I am about to short sale my home and I would like maintain the mineral rights. Can I?

My agent seems to think we can keep them but the buyer says they will come to him in the sale.
We have 90 days to sell and the first looker made the offer. The rights are not providing income but could in about a year. He knows this and thats why he wants them. Bank approved our offer as we wrote it up stating that I keep the mineral rights, but he countered with that he wanted them. Now he’s raising the issue that I shouldn’t be able to profit in the "short" sale. Realtor is having problems getting clarity in this matter as she has never done a short sale involving mineral rights.
Just for future lookers. The lender came back with the "We don’t care who gets the mineral rights"

So I offered a 70 – 30 split with the buyer which eventually was negotiated to 55 – 45 split. Phew … I knew that it was a risk to try and keep them in a short sale with a firm offer on the table, but it panned out. House is sitting on a large section of the Barnett Shale in Texas and I hated to lose out. Nasty divorce drove me to the short sale and I’ll count my blessings I got out with some of the mineral rights.

One Response to “I am about to short sale my home and I would like maintain the mineral rights. Can I?”

  1. acermill Says:

    First, you need to determine with certainty that you own the mineral rights. There are some privately owned pieces of property in this nation on which the federal government retained mineral rights when the lands were first deeded to original owners centuries ago. If this property ever went through a tax foreclosure in the past, it is also possible that the mineral rights were severed.
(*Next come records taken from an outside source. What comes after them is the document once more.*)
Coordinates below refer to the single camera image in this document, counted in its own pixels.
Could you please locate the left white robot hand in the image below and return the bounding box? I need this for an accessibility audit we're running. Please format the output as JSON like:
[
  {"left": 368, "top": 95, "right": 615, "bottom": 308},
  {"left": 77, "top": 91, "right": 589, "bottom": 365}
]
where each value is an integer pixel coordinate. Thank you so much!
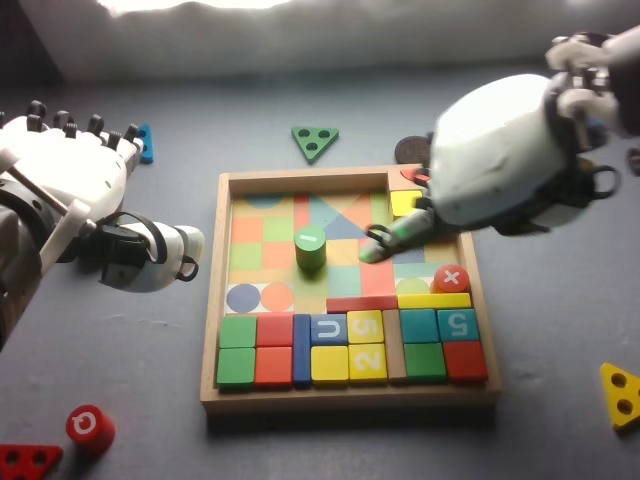
[{"left": 0, "top": 99, "right": 206, "bottom": 295}]

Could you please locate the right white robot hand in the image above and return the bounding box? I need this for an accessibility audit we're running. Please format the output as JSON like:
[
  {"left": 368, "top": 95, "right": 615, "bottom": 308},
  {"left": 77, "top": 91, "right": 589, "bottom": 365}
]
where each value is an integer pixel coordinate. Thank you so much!
[{"left": 358, "top": 73, "right": 622, "bottom": 265}]

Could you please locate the red cylinder block cross sign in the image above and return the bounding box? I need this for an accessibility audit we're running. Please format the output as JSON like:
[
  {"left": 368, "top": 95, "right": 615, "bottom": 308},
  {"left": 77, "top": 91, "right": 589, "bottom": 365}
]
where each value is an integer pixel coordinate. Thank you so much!
[{"left": 430, "top": 264, "right": 471, "bottom": 295}]

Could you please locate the green cylinder block minus sign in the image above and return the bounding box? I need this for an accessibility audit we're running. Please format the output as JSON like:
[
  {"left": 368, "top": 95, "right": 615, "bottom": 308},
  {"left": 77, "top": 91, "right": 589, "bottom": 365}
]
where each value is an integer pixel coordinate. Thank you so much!
[{"left": 293, "top": 225, "right": 327, "bottom": 271}]

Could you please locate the blue triangle block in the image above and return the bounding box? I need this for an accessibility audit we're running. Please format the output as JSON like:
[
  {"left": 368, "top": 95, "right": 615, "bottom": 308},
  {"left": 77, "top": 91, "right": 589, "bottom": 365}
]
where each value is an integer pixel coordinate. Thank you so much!
[{"left": 137, "top": 123, "right": 155, "bottom": 165}]

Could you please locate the yellow cube block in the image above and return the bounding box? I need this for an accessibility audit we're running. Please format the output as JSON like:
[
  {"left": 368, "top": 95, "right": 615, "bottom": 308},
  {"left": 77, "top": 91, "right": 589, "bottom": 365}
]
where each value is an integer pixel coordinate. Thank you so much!
[{"left": 389, "top": 189, "right": 426, "bottom": 219}]

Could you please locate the green triangle block with holes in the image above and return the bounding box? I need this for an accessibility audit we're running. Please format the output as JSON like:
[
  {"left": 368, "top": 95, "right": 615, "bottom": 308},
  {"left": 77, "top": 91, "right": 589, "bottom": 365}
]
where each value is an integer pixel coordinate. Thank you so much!
[{"left": 290, "top": 126, "right": 341, "bottom": 166}]

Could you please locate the yellow triangle block with holes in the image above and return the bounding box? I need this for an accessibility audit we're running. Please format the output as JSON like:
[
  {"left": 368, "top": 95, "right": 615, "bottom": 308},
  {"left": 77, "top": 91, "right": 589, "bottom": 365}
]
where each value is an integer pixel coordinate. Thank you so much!
[{"left": 599, "top": 362, "right": 640, "bottom": 432}]

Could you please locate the red cylinder block letter Q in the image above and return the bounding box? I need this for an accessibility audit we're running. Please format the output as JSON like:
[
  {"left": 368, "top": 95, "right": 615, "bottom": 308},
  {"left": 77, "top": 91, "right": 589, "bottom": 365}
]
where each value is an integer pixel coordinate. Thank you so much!
[{"left": 64, "top": 404, "right": 116, "bottom": 454}]

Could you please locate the red triangle block with holes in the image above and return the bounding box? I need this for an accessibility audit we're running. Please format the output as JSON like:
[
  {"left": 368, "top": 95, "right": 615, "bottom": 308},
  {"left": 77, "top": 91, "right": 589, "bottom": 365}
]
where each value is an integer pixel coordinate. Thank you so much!
[{"left": 0, "top": 444, "right": 64, "bottom": 480}]

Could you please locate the dark chocolate toy cookie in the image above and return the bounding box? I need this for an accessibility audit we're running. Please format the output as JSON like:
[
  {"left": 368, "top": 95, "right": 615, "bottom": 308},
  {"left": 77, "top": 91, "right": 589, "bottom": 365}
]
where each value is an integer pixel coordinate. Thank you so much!
[{"left": 393, "top": 135, "right": 435, "bottom": 165}]

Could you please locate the white backdrop sheet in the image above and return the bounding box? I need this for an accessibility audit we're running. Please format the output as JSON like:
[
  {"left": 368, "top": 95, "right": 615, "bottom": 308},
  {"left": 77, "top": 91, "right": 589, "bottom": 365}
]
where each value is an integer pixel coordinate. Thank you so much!
[{"left": 19, "top": 0, "right": 640, "bottom": 84}]

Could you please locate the grey table cloth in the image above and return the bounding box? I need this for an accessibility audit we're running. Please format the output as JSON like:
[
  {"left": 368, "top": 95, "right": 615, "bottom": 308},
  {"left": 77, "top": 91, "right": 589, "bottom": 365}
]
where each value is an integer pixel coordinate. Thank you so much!
[{"left": 0, "top": 64, "right": 640, "bottom": 480}]

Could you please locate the wooden puzzle tray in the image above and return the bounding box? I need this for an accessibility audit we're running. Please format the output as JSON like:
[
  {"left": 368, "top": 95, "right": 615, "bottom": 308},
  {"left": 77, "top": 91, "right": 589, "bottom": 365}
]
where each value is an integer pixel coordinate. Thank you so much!
[{"left": 199, "top": 163, "right": 503, "bottom": 415}]
    Once you have made that determination, you can retain the mineral rights, but you most do so in the contract of sale and the deed. If you simply sell the house with no legal clarification, mineral rights transfer to the next owner, if they still exist in your name at the time of sale.

    If you exclude them, the buyer may walk away, and in a short sale situation, the lender involved may not allow you to retain these mineral rights, since they have to approve your short sale agreement. You are not in the driver’s seat here. What you are attempting to do is ‘short sale’ the property’ while retaining some of the value and interest in the property.